Dans la vie aussi, elle se faisait petite, pour que le Destin passât à côté d’elle sans la voir. Elle avait ses habitudes, ses manies d’enfant de douze ans qu’elle retrouvait, chaque matin, au saut du lit. Elle ne s’estimait plus malheureuse, maintenant. On n’avait pas le temps de la battre.

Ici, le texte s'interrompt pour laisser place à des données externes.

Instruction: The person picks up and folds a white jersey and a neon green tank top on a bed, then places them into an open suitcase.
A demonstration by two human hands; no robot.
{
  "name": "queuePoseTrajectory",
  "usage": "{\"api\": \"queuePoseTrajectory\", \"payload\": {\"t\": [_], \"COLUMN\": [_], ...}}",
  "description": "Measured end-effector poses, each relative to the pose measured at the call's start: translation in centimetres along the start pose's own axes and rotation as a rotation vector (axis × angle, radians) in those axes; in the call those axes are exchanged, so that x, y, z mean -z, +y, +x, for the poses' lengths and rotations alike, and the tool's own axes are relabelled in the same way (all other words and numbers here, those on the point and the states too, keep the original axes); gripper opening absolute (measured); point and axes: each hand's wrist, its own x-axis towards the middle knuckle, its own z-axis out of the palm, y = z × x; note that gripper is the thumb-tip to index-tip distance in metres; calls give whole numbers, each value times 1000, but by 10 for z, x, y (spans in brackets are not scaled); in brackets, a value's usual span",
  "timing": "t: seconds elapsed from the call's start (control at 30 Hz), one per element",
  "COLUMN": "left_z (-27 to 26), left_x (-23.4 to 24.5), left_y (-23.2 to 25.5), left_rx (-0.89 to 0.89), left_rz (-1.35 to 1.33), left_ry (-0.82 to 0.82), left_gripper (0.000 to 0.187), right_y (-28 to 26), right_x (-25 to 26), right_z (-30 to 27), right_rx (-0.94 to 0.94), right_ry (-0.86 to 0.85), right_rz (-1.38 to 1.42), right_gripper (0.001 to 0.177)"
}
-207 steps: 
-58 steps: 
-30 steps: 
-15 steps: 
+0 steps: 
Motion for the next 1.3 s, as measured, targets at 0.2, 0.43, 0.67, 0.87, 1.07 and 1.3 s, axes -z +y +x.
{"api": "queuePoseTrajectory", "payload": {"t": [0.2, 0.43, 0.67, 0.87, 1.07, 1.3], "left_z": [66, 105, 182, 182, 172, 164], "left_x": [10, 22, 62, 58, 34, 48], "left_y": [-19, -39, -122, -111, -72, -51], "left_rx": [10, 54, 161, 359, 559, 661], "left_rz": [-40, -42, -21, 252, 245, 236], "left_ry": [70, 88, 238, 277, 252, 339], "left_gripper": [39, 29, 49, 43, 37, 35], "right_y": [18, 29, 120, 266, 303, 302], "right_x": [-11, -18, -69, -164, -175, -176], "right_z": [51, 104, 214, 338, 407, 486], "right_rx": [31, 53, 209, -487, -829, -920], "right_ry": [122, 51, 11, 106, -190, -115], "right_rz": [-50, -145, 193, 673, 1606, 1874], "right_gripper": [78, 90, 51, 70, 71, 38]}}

C’était entendu depuis des mois : le Lundi de Pâques, avec sa mère, elle alla chez les Boussard. Elles partirent de bon matin. Elle n’aurait pas demandé mieux que de partir encore plus tôt, tellement elle avait attendu ce jour. Le ciel, d’un bleu infini, comme récemment lavé, s’étalait au-dessus des tilleuls déjà verts, des toits de tuiles rouges, et s’accordait avec la cime des bois qui limitent l’horizon. Elle éprouvait une grande joie à respirer le parfum des violettes, à écouter courir dans les fossés l’eau des ruisseaux. Mais elle eut bien du mal à ne pas rester en chemin. Elle traînait la jambe. Son ombre s’inclinait en de successifs petits saluts. La mère Panainnin avait son panier au bras. Ce fut une belle journée. La matinée passa vite. Elle n’avait jamais vu le village, qui lui parut bien petit, beaucoup plus petit que la petite ville. Il n’y avait même pas de grand’rue. L’après-midi, elle eut un peu mal à la tête. Marguerite lui faisait tout voir ; elle disait :

— C’est notre maison. Elle est à nous.

Elle était déjà sage, pratique comme une vieille paysanne. Elle savait ce que, bon an, mal an, le champ rapportait de boisseaux de blé, ce que coûtaient à nourrir les vaches et l’âne. Elle savait aussi que, plus tard, elle vivrait dans ce village, chez elle, qu’elle travaillerait pour son compte. Elle disait à la Bancale :

— Moi, je n’aurai jamais besoin de me placer chez les autres.

III

Elle alla, comme on dit, de place en place.

Elle fut la servante de tout le monde, pour très peu d’argent, autant dire pour rien, pour ses repas de midi et du soir. Pourtant, à la maison, elle se contentait de quelques cuillerées de soupe, et d’un morceau de fromage sec sur du pain dur. Elle n’était pas de ces petites filles gourmandes qui ont toujours besoin de confitures, de gâteaux, qui vont jusqu’à boire du vin. Mais elle ne se sentait pas beaucoup de forces, et la ville lui faisait peur. La ville, pour elle, était peuplée de gens riches, de « maîtres », commerçants ou bourgeois, qui n’ont été mis au monde que pour faire travailler les autres, les pauvres. Ils sont durs. Ils savent tout. Il ne faut pas essayer de leur en conter.